Notes is a web-based application for online taking notes. You can take your notes and share with others people. If you like taking long notes, notes.io is designed for you. To date, over 8,000,000,000+ notes created and continuing...

With notes.io;

  • * You can take a note from anywhere and any device with internet connection.
  • * You can share the notes in social platforms (YouTube, Facebook, Twitter, instagram etc.).
  • * You can quickly share your contents without website, blog and e-mail.
  • * You don't need to create any Account to share a note. As you wish you can use quick, easy and best shortened notes with sms, websites, e-mail, or messaging services (WhatsApp, iMessage, Telegram, Signal).
  • * Notes.io has fabulous infrastructure design for a short link and allows you to share the note as an easy and understandable link.

Fast: Notes.io is built for speed and performance. You can take a notes quickly and browse your archive.

Easy: Notes.io doesn’t require installation. Just write and share note!

Short: Notes.io’s url just 8 character. You’ll get shorten link of your note when you want to share. (Ex: notes.io/q )

Free: Notes.io works for 14 years and has been free since the day it was started.
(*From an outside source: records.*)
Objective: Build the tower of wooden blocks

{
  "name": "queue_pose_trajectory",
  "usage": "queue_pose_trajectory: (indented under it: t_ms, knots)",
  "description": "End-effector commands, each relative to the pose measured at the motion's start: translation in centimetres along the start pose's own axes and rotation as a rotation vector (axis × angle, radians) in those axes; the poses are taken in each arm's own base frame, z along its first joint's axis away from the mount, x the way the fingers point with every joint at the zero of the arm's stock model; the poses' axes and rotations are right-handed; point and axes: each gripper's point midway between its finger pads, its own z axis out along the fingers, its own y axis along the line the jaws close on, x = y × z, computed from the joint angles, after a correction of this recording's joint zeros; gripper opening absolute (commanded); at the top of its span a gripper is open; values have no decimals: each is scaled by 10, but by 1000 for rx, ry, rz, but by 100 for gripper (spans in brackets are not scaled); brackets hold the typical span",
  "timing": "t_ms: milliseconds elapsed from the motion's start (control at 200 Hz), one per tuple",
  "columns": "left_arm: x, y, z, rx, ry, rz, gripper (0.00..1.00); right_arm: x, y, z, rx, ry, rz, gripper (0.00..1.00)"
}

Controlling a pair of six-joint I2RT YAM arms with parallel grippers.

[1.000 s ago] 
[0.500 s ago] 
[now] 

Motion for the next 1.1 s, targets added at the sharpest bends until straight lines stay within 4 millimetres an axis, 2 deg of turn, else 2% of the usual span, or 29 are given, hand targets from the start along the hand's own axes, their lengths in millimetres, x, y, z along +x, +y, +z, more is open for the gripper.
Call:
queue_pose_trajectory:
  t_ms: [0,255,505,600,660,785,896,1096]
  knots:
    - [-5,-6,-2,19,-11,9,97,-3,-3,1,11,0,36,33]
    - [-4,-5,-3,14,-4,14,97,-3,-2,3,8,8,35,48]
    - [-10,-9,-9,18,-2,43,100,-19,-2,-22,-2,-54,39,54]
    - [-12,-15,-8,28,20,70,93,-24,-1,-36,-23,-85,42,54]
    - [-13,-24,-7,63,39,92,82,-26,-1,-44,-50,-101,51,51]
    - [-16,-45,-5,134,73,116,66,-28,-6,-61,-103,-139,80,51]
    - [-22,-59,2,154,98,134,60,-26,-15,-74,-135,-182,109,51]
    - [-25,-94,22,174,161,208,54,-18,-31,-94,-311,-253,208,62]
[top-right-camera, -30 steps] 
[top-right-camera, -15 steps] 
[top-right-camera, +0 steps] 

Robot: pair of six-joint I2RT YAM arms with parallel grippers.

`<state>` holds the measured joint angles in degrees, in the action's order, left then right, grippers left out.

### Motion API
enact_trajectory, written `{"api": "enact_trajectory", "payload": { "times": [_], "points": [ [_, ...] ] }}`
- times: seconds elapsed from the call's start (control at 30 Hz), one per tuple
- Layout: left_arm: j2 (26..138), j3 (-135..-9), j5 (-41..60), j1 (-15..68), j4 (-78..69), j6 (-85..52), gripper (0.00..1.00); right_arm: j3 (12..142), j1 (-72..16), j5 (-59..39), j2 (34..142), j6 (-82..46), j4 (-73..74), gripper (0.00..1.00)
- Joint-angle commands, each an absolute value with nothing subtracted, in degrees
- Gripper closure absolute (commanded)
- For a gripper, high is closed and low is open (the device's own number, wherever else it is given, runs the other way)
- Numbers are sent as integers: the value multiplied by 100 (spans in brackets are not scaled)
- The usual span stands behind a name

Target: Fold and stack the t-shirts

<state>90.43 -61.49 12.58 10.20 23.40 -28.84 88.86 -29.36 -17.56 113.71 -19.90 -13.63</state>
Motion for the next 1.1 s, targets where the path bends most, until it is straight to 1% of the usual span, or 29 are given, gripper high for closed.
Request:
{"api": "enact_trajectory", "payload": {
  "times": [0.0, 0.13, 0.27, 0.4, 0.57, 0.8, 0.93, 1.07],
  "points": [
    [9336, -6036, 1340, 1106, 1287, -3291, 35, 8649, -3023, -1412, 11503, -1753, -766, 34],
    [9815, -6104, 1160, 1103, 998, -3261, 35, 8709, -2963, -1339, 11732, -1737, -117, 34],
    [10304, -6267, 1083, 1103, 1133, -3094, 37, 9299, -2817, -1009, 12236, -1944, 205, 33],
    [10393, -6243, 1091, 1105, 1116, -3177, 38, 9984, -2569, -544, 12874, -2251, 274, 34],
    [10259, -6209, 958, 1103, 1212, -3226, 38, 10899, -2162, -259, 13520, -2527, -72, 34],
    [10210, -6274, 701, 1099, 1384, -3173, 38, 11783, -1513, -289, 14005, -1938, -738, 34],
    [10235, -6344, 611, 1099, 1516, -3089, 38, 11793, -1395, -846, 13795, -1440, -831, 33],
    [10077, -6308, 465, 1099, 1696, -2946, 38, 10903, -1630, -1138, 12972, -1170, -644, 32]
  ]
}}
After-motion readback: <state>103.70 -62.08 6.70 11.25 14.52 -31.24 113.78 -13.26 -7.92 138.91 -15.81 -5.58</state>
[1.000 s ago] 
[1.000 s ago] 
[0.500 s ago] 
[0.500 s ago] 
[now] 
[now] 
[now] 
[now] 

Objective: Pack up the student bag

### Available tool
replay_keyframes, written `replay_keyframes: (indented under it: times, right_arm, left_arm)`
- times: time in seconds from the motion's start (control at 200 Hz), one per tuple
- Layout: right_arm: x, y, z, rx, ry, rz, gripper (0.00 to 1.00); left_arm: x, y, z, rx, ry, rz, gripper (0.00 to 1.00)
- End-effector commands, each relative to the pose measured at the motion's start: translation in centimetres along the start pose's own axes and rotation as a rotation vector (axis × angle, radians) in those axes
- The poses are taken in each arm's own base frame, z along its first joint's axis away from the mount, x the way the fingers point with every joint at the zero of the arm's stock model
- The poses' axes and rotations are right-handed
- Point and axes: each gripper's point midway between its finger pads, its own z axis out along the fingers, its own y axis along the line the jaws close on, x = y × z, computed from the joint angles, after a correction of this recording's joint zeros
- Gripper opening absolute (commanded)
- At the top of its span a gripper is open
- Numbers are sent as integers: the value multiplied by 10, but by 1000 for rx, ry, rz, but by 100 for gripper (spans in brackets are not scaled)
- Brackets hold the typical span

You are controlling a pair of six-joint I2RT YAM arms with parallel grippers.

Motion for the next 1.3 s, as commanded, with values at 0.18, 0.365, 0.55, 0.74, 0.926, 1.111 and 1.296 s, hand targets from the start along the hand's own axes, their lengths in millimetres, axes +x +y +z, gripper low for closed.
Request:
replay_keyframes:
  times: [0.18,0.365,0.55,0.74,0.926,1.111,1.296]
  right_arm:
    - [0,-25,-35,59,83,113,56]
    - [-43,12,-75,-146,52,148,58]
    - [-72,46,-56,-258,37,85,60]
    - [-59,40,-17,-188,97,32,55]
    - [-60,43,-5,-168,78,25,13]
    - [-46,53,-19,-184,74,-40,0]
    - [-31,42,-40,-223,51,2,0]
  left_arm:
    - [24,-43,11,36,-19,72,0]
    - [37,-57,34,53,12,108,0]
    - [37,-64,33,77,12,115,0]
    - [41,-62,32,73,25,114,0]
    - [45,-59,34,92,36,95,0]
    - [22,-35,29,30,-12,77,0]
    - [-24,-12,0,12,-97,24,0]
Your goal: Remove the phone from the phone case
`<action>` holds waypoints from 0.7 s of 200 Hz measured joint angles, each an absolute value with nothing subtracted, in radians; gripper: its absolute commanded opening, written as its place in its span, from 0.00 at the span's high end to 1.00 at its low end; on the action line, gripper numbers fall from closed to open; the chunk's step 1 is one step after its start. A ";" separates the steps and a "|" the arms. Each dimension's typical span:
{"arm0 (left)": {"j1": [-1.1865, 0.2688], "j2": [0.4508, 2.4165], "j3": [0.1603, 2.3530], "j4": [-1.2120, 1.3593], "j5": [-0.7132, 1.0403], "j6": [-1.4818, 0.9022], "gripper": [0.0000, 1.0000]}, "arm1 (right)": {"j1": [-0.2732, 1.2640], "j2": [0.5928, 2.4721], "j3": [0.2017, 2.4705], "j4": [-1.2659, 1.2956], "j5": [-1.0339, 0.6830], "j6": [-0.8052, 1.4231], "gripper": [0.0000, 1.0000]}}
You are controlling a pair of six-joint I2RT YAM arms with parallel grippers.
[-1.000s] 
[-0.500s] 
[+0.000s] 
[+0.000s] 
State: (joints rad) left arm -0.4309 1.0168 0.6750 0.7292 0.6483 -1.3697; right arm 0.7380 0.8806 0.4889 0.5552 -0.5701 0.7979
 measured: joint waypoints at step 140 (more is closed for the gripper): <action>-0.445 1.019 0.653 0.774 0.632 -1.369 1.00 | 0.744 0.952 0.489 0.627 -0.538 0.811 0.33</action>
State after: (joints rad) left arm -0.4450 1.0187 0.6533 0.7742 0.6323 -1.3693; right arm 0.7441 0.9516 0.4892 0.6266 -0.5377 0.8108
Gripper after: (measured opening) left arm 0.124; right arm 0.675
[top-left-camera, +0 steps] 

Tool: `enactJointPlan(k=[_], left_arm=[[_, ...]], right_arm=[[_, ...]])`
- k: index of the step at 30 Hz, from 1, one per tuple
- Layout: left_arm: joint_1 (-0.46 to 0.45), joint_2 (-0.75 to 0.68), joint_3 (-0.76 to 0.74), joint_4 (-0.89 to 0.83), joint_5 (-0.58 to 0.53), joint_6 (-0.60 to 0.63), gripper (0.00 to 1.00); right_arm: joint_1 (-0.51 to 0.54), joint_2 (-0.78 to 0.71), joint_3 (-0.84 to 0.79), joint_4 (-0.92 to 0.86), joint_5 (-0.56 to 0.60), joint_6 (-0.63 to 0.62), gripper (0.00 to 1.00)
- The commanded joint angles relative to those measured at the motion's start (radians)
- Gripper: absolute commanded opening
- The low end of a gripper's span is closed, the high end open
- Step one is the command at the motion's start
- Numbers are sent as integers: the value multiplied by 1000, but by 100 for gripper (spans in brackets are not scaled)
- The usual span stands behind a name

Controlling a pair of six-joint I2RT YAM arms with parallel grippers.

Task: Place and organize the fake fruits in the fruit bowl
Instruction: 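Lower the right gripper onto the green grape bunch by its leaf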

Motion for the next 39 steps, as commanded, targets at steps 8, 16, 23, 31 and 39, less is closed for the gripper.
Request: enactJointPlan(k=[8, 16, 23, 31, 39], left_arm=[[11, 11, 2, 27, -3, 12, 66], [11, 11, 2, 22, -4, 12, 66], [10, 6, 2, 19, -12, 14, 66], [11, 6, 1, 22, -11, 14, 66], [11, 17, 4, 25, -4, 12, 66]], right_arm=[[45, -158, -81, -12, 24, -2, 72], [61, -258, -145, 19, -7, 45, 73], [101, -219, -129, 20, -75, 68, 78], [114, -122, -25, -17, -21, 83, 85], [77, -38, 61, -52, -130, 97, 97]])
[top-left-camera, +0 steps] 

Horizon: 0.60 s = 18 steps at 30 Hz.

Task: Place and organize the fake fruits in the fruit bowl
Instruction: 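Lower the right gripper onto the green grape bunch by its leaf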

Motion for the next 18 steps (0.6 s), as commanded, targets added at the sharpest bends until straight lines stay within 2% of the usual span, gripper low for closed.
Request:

You immediately create your first note and start sharing with the ones you wish. If you want to contact us, you can use the following communication channels;


Email: [email protected]

Twitter: http://twitter.com/notesio

Instagram: http://instagram.com/notes.io

Facebook: http://facebook.com/notesio



Regards;
Notes.io Team

     
 
Shortened Note Link
 
 
Looding Image
 
     
 
Long File
 
 

For written notes was greater than 18KB Unable to shorten.

To be smaller than 18KB, please organize your notes, or sign in.